Rail To Airport Still Has Hurdles

"At least 20 airports across the nation have rail access, according to the American Public Transportation Assn., including those in Chicago and New York. LAX is the nation's third-busiest airport and the sixth-busiest in the world, and travelers have long wondered why L.A. has no airport rail link.

"'It doesn't make sense,' said Thomas Sanchez, a transportation researcher with the Brookings Institution. 'It's a big investment. It yields lots of benefits just in terms of moving people. If you're taking people to a concentrated employment hub as well as a transportation hub, it's the most logical thing to use.'"


----------



## leemell (Apr 17, 2011)

WhoozOn1st said:


> Sure, from Union Station you can take the Red Line to the Blue Line to the Green Line, then an infrequent rubber-tired shuttle into the terminal. Not exactly a walk in the park for passengers with luggage. The Flyaway buses are nice, but they're point-to-point, so that potential passengers not already connecting at those points have to do the light rail or city bus song and dance anyway - often initally in the wrong direction - to use them.
> 
> Rail To Airport Still Has Hurdles
> 
> ...


This has been one of my pet peeves and I see the reasoning as a smoke screen.

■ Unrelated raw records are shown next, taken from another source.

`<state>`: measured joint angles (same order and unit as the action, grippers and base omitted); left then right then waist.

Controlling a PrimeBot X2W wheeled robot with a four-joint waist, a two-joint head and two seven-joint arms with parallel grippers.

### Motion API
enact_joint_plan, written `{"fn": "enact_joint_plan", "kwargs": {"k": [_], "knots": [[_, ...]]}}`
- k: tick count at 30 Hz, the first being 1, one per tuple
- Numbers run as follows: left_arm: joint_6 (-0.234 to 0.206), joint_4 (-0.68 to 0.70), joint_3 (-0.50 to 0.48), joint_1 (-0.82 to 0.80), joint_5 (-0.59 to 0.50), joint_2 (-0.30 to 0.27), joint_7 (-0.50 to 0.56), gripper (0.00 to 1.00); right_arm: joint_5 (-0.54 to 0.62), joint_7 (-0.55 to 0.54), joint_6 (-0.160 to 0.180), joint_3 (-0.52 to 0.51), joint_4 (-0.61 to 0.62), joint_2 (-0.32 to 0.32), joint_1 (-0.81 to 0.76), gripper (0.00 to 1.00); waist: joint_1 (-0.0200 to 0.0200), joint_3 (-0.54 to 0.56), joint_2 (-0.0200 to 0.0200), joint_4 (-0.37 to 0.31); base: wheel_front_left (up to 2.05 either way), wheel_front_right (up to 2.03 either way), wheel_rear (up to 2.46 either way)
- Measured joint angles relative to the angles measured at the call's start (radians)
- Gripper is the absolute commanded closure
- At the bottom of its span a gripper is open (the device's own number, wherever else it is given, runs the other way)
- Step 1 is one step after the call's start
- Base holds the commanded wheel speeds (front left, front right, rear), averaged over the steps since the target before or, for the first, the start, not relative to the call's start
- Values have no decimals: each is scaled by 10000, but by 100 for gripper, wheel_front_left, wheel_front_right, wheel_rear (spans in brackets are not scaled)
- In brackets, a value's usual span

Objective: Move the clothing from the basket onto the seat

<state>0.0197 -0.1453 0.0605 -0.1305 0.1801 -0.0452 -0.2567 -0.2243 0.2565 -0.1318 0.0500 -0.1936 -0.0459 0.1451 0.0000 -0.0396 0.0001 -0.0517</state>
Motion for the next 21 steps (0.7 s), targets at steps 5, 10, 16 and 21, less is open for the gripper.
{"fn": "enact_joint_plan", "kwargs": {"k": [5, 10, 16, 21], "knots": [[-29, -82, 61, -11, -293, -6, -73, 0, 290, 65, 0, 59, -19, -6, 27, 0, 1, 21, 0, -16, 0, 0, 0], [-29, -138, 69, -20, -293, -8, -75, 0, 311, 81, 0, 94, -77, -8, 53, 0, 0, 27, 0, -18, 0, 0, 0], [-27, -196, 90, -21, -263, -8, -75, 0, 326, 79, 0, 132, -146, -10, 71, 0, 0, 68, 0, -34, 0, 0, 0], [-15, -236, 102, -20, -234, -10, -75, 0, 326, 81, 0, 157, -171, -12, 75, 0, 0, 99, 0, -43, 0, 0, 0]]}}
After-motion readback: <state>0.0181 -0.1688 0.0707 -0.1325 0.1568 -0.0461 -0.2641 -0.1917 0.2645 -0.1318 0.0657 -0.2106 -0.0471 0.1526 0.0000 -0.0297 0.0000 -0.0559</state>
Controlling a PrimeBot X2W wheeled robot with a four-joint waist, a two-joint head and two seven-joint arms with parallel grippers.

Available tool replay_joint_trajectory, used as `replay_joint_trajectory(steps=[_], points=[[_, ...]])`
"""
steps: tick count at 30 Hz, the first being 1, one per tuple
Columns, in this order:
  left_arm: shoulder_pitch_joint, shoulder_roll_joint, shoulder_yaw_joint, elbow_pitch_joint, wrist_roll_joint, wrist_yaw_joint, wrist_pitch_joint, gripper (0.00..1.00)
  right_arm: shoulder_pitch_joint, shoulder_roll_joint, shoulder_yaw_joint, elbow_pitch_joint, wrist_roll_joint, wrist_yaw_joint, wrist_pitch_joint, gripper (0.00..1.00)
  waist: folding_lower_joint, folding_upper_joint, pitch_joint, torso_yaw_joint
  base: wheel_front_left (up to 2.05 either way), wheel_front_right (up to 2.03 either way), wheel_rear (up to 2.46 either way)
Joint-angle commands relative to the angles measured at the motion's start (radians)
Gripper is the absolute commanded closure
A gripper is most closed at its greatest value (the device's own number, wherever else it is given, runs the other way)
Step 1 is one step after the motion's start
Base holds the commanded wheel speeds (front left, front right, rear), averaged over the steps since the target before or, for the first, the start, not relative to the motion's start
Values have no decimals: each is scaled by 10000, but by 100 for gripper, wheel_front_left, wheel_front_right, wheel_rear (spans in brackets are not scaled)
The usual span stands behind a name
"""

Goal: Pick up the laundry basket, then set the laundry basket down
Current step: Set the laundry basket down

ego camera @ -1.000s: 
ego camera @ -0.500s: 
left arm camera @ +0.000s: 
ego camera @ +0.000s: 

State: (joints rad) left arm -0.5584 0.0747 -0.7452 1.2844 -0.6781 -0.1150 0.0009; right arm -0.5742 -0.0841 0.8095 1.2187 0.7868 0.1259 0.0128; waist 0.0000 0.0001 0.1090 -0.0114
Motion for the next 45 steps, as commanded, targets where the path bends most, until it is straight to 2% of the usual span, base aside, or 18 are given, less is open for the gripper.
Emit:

As a retired engineer, I just don't buy the concerns. My personal belief is that the shuttle and cab companies are pressuring the pols on this and have been successful for 30 years.


----------



## Alice (Apr 17, 2011)

leemell said:


> This has been one of my pet peeves and I see the reasoning as a smoke screen. As a retired engineer, I just don't buy the concerns. My personal belief is that the shuttle and cab companies are pressuring the pols on this and have been successful for 30 years.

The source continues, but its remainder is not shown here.